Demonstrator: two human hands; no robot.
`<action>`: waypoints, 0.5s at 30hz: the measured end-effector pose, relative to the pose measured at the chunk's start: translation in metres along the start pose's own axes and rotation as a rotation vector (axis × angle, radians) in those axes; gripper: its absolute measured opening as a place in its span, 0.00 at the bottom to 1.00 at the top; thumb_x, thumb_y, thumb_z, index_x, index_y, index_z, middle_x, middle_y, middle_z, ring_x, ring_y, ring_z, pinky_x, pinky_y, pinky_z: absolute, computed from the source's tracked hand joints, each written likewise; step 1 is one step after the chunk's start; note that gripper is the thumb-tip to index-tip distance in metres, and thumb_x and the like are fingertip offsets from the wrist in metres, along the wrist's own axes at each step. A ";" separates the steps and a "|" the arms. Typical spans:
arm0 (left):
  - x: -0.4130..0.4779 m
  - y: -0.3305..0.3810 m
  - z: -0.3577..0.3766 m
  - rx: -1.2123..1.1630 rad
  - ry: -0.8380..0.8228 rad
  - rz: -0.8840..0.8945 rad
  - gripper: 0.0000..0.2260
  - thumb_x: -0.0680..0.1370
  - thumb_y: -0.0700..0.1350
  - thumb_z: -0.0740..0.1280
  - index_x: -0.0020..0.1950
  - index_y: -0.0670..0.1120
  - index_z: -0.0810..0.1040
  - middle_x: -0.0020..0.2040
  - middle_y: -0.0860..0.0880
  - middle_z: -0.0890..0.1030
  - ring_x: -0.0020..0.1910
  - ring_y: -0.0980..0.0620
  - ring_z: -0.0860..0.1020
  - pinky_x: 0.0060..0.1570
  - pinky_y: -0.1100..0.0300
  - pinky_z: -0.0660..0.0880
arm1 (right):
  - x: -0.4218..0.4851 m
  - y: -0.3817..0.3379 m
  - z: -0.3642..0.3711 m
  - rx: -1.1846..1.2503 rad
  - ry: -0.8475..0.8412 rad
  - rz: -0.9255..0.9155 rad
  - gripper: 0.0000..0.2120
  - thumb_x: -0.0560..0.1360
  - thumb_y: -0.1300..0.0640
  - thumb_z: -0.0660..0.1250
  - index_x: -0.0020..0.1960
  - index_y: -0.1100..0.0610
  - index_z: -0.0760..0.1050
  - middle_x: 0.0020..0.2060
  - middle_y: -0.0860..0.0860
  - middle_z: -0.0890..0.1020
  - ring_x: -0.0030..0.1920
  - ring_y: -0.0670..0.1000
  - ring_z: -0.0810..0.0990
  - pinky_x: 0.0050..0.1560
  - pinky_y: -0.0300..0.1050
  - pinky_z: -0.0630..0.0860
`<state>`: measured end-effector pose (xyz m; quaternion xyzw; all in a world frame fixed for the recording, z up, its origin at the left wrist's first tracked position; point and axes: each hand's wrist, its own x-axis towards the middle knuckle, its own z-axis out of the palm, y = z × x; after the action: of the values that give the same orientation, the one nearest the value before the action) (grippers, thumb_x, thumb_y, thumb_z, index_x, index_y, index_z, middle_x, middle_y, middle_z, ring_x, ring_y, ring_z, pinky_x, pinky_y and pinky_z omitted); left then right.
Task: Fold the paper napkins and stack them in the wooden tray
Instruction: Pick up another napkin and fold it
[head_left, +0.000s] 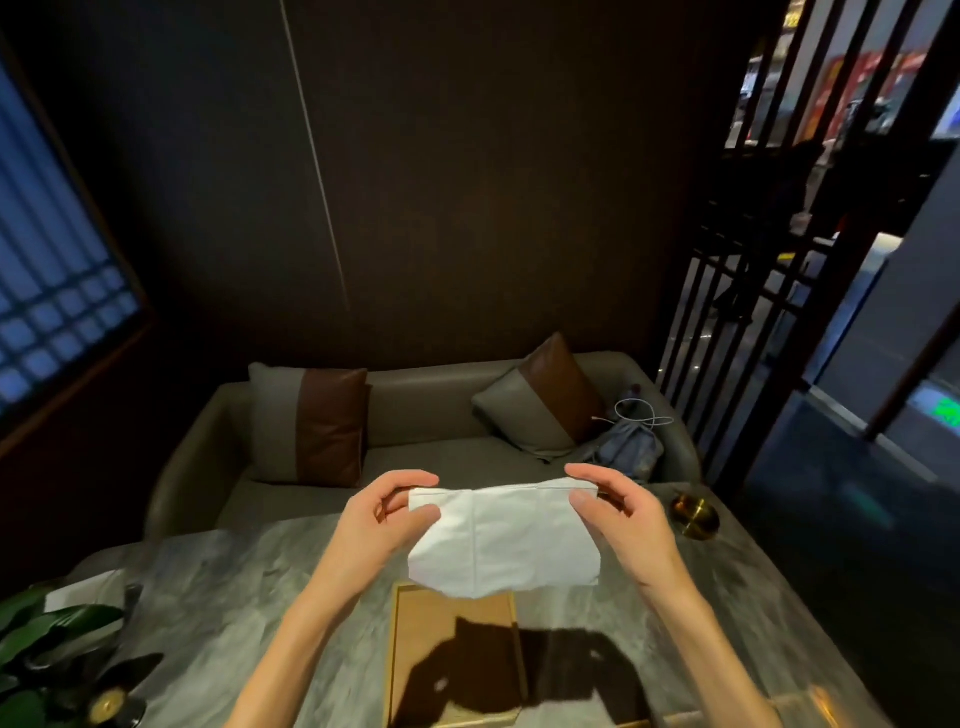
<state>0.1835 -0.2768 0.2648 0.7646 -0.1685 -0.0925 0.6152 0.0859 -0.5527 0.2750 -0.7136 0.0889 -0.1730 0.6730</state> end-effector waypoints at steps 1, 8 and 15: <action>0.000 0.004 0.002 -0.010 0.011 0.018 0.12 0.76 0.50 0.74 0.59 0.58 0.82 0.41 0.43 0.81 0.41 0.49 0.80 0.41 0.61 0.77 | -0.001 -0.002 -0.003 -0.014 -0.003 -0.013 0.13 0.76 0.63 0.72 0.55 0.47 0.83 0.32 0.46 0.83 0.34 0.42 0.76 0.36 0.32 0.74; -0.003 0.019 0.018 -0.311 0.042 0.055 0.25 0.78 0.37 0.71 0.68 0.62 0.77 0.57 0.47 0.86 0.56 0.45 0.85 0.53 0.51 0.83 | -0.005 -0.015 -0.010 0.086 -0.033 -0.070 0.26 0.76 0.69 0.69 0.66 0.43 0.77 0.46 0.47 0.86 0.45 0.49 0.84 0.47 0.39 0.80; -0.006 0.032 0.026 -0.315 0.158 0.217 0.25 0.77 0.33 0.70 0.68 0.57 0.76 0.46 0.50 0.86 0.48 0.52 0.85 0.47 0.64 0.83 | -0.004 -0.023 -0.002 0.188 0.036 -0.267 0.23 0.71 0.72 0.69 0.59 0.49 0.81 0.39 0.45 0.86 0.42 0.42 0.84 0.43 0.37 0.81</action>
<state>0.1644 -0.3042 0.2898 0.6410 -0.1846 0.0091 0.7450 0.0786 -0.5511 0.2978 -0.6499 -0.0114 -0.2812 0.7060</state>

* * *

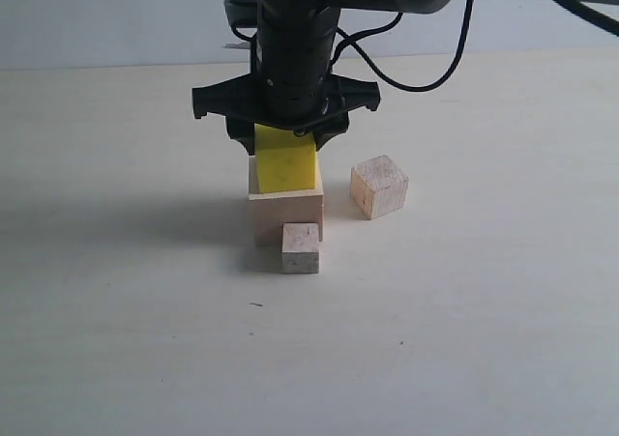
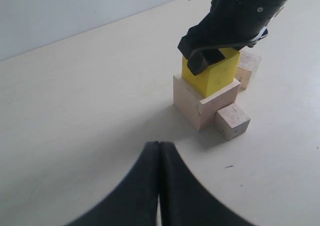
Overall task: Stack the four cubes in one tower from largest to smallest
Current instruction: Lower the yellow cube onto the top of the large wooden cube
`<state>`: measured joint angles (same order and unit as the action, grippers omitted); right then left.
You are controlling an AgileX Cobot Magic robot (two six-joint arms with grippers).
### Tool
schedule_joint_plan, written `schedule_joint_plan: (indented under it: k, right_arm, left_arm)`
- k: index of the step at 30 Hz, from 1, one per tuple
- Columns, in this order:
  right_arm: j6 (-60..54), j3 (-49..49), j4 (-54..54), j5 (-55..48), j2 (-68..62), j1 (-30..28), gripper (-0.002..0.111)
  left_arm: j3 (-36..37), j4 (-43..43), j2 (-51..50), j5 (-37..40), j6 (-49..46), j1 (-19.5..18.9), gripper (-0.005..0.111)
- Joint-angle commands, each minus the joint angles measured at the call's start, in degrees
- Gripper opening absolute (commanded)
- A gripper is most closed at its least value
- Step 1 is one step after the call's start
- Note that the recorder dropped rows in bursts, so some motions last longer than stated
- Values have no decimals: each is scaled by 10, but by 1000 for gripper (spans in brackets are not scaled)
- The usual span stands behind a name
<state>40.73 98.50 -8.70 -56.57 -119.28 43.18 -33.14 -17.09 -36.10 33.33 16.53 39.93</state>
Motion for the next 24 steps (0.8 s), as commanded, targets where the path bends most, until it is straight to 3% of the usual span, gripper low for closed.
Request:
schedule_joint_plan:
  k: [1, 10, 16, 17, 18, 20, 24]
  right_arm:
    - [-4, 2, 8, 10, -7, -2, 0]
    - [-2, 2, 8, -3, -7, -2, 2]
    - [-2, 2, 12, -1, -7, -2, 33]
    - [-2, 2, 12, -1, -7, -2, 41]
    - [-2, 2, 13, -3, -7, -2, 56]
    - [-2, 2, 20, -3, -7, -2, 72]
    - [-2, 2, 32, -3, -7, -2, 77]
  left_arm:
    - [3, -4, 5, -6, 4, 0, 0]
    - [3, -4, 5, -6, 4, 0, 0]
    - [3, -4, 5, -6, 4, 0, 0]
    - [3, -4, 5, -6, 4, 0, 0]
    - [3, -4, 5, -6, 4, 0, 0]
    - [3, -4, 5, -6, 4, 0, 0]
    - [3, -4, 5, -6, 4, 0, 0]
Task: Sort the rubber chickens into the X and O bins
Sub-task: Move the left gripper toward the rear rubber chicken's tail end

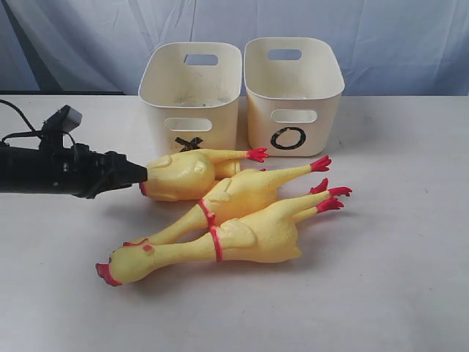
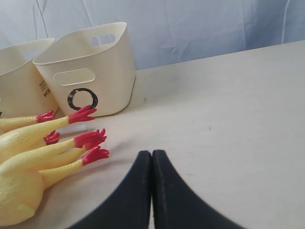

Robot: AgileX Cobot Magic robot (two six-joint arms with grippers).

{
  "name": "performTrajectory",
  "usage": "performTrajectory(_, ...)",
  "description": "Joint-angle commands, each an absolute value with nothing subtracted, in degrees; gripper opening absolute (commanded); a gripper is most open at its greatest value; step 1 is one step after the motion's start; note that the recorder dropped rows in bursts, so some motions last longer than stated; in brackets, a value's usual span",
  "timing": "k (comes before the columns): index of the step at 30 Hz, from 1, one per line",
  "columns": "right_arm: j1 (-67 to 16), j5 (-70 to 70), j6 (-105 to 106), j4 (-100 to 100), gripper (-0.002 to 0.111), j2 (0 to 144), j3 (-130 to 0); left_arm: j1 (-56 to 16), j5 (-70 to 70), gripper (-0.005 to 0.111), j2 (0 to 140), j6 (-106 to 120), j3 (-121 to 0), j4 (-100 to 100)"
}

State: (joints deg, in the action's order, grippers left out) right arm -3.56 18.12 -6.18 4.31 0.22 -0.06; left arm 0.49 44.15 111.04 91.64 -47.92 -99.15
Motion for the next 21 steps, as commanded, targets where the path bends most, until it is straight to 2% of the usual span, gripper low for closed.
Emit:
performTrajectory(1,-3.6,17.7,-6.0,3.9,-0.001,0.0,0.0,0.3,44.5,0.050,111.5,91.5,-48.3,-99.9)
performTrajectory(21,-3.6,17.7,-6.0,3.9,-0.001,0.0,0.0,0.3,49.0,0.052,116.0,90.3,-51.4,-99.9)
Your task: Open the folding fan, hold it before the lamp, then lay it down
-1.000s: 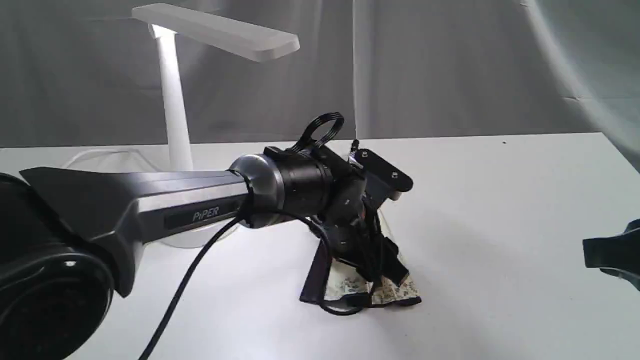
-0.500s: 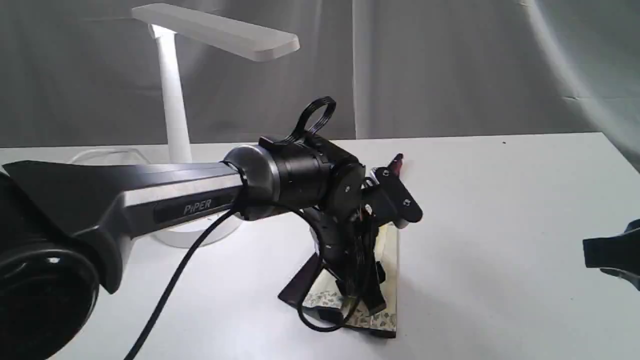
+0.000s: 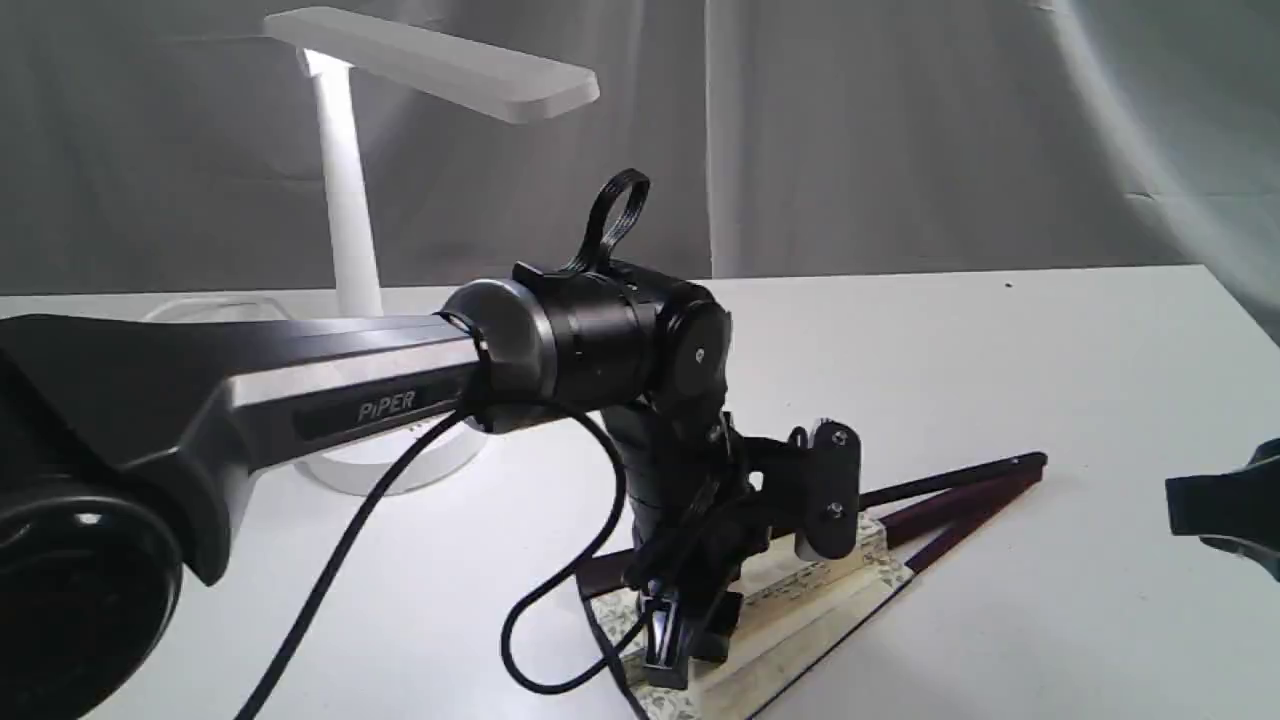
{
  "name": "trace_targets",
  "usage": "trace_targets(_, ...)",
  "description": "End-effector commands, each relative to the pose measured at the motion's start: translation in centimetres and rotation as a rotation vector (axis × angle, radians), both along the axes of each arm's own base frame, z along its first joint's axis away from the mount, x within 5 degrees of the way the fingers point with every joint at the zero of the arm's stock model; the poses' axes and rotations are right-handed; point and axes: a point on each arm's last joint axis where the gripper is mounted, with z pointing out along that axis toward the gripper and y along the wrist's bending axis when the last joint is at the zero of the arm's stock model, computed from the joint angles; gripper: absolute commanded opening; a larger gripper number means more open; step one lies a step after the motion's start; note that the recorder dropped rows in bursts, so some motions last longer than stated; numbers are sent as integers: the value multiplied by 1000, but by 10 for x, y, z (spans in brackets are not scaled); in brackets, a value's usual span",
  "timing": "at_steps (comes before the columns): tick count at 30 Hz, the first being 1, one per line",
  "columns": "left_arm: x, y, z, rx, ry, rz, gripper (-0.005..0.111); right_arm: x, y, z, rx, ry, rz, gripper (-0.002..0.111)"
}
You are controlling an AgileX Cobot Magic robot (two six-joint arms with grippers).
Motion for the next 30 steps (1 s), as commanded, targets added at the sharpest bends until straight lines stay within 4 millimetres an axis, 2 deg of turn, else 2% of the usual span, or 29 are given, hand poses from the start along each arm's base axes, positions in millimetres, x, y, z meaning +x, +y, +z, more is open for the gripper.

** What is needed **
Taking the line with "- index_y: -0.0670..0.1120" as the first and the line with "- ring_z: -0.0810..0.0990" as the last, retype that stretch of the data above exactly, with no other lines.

** Response box **
  - index_y: -0.0670..0.1120
  - index_z: -0.0810..0.1040
  - middle_x: -0.0020..0.2040
  - middle_y: -0.0860..0.0880
  - middle_z: -0.0890..0.1030
  - ring_x: -0.0020..0.1910
  - ring_y: -0.0980..0.0620
  - ring_z: -0.0860..0.1020
  - pinky_x: 0.0060..0.1570
  - pinky_y: -0.1100..0.0300
  - pinky_z: -0.0660..0.0880
arm1 (right):
  - x: -0.4218..0.4851 m
  - y: -0.3817..0.3379 m
  - z: -0.3642..0.3711 m
  - rx: -1.1846..1.2503 rad
  - ry: -0.8475..0.8412 rad
  - rz: -0.9255..0.9155 rad
  - gripper: 0.0000..0.2120
  - thumb_x: -0.0560..0.1360
  - thumb_y: -0.1300..0.0640
  - thumb_z: -0.0660..0.1250
  - index_x: -0.0020..0.1960
  - index_y: -0.1100..0.0610
  - index_z: -0.0760..0.1050
  - middle_x: 0.0020..0.2060
  - middle_y: -0.0860..0.0860
  - middle_z: -0.0890..0.1020
  - ring_x: -0.0030..0.1920
  - ring_y: -0.0670..0.1000
  - ring_z: -0.0810..0.0990

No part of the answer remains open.